Aquel primer momento lo recuerdo como un striptease para mí solo, entre el revoloteo de las campanas del congreso de la Virgen y el miedo a que llegaran en ese instante los guardias. La recuerdo como una de las más bellas obras de la naturaleza. Me sentí feliz, y ahora, cuando aún lo recuerdo, no lo veo como algo real, sino como un cuento, una fábula. Siempre he visto el cuerpo desnudo de una mujer como un enigma, como un premio inmerecido. Antes de la pulsión sexual, del deseo, lo que me asombraba era la maravilla del desnudo. El deleite, para mí, estaba unido a una curiosidad infantil: los lunares, el talle, el hechizo de los movimientos, su voz ronca de cantaora, sus líneas de manzana dorada.

Las dos casas de putas estaban en el mismo barrio, entre los conventos, sobre los ríos. Desde la ventana veía el lejano horizonte de mi aldea en una tarde morada. «¿Qué tal la yegua?», me preguntó Bazoka. Me extrañó que un hombre con tantos viajes y de tan buen trato con las mujeres llamara yegua a la granadina. Me explicó que yegua significa puta.
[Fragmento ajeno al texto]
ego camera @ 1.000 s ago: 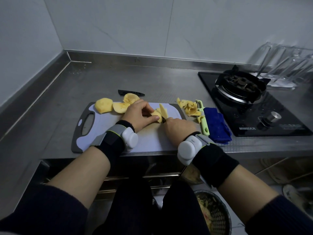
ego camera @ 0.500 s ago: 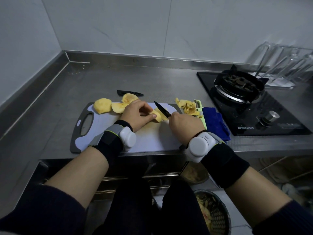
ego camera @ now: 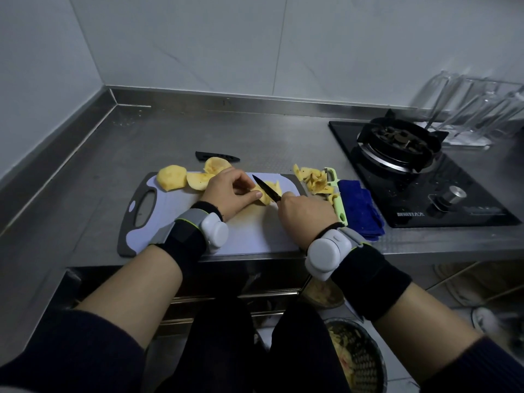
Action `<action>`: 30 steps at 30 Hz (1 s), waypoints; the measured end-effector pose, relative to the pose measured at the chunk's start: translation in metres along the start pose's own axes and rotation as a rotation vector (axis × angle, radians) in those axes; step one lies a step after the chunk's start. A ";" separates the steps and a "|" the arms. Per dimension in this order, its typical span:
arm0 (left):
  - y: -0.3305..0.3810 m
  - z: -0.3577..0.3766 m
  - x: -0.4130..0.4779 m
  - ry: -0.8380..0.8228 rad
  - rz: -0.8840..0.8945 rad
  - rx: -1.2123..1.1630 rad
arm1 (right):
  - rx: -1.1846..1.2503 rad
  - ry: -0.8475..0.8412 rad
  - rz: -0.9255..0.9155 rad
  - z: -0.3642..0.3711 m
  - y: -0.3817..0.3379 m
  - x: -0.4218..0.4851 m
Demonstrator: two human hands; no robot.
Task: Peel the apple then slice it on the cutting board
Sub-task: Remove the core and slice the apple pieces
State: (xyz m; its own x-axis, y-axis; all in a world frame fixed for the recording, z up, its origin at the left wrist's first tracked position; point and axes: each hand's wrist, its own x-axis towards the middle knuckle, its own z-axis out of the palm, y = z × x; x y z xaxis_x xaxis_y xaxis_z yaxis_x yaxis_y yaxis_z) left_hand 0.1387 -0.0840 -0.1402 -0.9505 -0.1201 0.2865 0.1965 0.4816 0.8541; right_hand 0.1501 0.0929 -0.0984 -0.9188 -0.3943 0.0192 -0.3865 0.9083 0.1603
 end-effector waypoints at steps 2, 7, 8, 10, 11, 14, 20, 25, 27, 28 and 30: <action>0.000 0.000 0.000 -0.003 -0.001 0.000 | -0.014 -0.022 -0.001 0.003 -0.003 0.001; 0.001 0.000 0.000 -0.001 0.010 0.012 | -0.028 -0.171 -0.004 0.004 -0.010 0.010; 0.001 0.000 0.000 -0.001 0.009 0.011 | -0.025 -0.190 -0.010 0.003 -0.010 0.012; 0.001 0.001 0.000 -0.015 0.006 0.008 | -0.006 -0.226 -0.021 0.000 -0.006 0.017; 0.001 0.001 0.000 -0.025 0.007 0.011 | 0.003 -0.245 -0.023 0.001 -0.004 0.020; -0.001 0.002 0.001 -0.027 0.032 0.050 | 0.049 -0.307 0.029 0.004 0.001 0.027; 0.002 0.009 0.005 -0.041 -0.017 0.077 | 0.050 -0.215 0.024 0.008 0.003 0.019; 0.004 0.014 0.002 0.017 0.006 0.101 | 0.003 -0.158 0.008 0.011 0.000 0.013; 0.005 0.013 0.001 0.018 0.007 0.080 | 0.028 -0.147 0.006 0.015 0.002 0.015; 0.005 0.013 0.001 0.016 0.009 0.065 | 0.042 -0.140 0.015 0.017 0.003 0.017; 0.006 0.013 0.002 0.028 0.006 0.027 | 0.115 -0.111 0.061 0.016 0.007 0.019</action>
State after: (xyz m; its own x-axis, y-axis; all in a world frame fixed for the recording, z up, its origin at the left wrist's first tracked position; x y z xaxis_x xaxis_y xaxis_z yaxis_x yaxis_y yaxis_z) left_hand 0.1353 -0.0702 -0.1407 -0.9423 -0.1409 0.3037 0.1952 0.5056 0.8404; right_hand 0.1292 0.0939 -0.1129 -0.9418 -0.3254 -0.0846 -0.3301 0.9427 0.0484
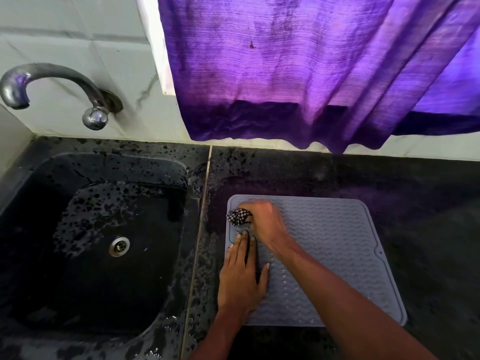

Maté a hombres, los vi morir, di vueltas por muchas ciudades, participé en acciones desesperadas, sentí el oscuro sabor del miedo, pero nunca he vivido una aventura, una y otra vez, la primera y la última vez, como la de ver que una mujer se desnuda ante mí o para mí. Me parece un prodigio. Es la mayor aventura que he podido protagonizar.

Aquella gitana tenía la piel tan suave como las plumas de la paloma, las tetas tan fragantes como un racimo de uvas —tal vez porque estaba preñada—, los muslos luminosos y los ojos verdes y jóvenes como una dolorosa golfa. Era una rosa en medio de la oscuridad de la tarde. Me hubiera gustado volver a verla en la ciudad, en la suya o en cualquier parte. Me hubiera gustado escribirle una carta, porque fue tan emocionante el encuentro que pocas veces he sentido tanto placer.

Era muy importante que Bernardino, que hasta entonces había practicado el bestialismo, se acostara con una mujer, aunque Bazoka le quitaba importancia a lo de follar con animales. Me contaba que la mayor parte de los dioses adoptaban forma animal para acostarse con hombres.